[WHAT NEEDS TO BE DONE] Reproduce the data below word for word, setting aside any picture it holds.

[SOURCE MATERIAL]

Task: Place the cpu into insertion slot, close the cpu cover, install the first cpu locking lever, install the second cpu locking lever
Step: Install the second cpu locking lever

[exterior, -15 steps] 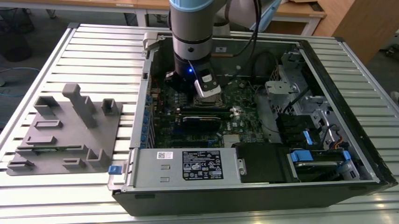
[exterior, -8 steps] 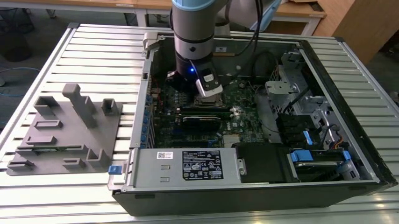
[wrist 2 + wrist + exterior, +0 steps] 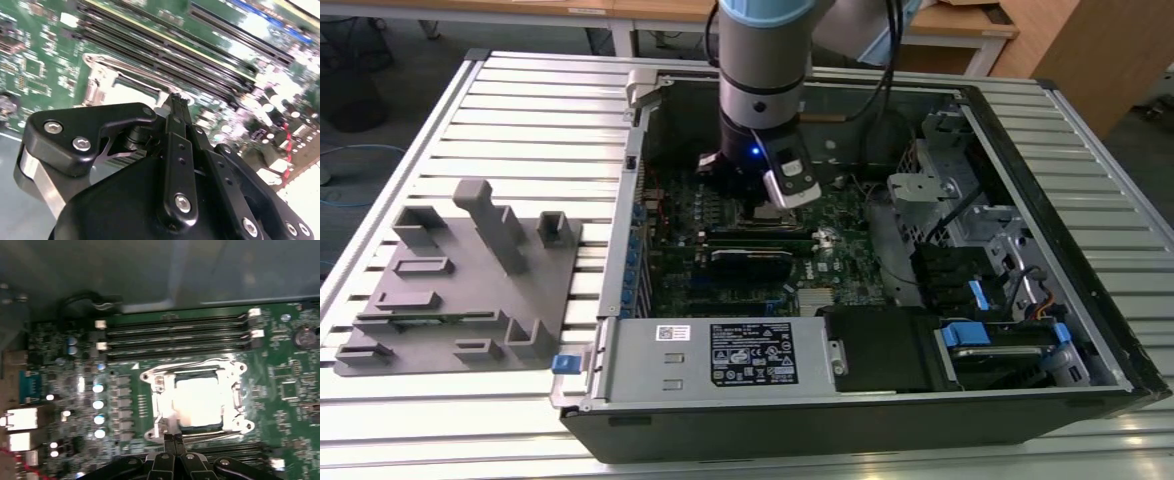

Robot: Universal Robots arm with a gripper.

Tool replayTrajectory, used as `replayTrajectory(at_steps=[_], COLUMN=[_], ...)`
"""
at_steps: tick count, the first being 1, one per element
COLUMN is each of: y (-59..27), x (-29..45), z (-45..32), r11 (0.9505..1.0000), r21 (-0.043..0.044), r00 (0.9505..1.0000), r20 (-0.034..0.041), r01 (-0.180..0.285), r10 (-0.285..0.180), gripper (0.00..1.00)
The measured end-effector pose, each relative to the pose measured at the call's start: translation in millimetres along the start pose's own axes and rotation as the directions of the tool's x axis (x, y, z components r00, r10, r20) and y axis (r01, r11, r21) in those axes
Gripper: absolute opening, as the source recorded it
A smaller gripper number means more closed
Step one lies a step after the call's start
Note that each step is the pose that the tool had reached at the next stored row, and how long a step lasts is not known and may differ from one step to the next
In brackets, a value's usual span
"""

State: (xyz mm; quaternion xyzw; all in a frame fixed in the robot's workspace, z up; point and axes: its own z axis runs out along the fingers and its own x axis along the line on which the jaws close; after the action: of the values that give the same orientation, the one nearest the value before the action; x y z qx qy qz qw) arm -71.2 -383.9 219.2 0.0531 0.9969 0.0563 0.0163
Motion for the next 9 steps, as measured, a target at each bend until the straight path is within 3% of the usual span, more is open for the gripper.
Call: replayTrajectory(at_steps=[6,9], y=[1.8,3.5], x=[-17.9,-19.8], z=[1.5,2.0], r11=[1.0000,1.0000], r21=[0.0000,0.0001], r00=[1.0000,1.0000], r20=[-0.0001,0.0000], r01=[0.000,0.000], r10=[0.000,0.000], gripper=[0.11,0.11])
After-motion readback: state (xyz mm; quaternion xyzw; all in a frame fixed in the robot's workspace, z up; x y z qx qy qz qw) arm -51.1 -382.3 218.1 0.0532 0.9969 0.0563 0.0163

[SOLUTION]
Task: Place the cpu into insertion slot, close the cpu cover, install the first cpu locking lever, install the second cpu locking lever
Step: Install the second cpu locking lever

[exterior, -15 steps] 
[exterior, -8 steps] 
[wrist 2 + wrist + exterior, +0 steps] 

Robot: Universal Robots arm with a gripper.

Tool replayTrajectory, used as `replayTrajectory(at_steps=[_], COLUMN=[_], ...)`
"""
at_steps: tick count, the first being 1, one per element
COLUMN is each of: y (-59..27), x (-29..45), z (-45..32), r11 (0.9505..1.0000), r21 (-0.043..0.044), r00 (0.9505..1.0000), r20 (-0.034..0.041), r01 (-0.180..0.285), r10 (-0.285..0.180), gripper (0.00..1.00)
The measured end-effector pose, each relative to the pose measured at the call's start: translation in millimetres along the start pose's own axes and rotation as the directions of the tool's x axis (x, y, z components r00, r10, r20) and y axis (r01, r11, r21) in those axes
Gripper: absolute opening, as the source recorded it
A smaller gripper number means more closed
Step one lies a step after the call's start
Note that each step is the pose that the tool had reached at the next stored row, and how long a step lasts is not known and may differ from one step to the next
In brackets, a value's usual span
"""

State: (xyz mm; quaternion xyzw; all in a frame fixed in the robot's workspace, z up; point and axes: its own z axis runs out along the fingers and its own x axis along the line on which the jaws close; after the action: of the values that give the same orientation, the one nearest the value before the action; x y z qx qy qz qw) arm -71.2 -383.9 219.2 0.0531 0.9969 0.0563 0.0163
Motion for the next 9 steps, as measured, a target at each bend until the straight path is within 3% of the usual span, more is open for the gripper.
Call: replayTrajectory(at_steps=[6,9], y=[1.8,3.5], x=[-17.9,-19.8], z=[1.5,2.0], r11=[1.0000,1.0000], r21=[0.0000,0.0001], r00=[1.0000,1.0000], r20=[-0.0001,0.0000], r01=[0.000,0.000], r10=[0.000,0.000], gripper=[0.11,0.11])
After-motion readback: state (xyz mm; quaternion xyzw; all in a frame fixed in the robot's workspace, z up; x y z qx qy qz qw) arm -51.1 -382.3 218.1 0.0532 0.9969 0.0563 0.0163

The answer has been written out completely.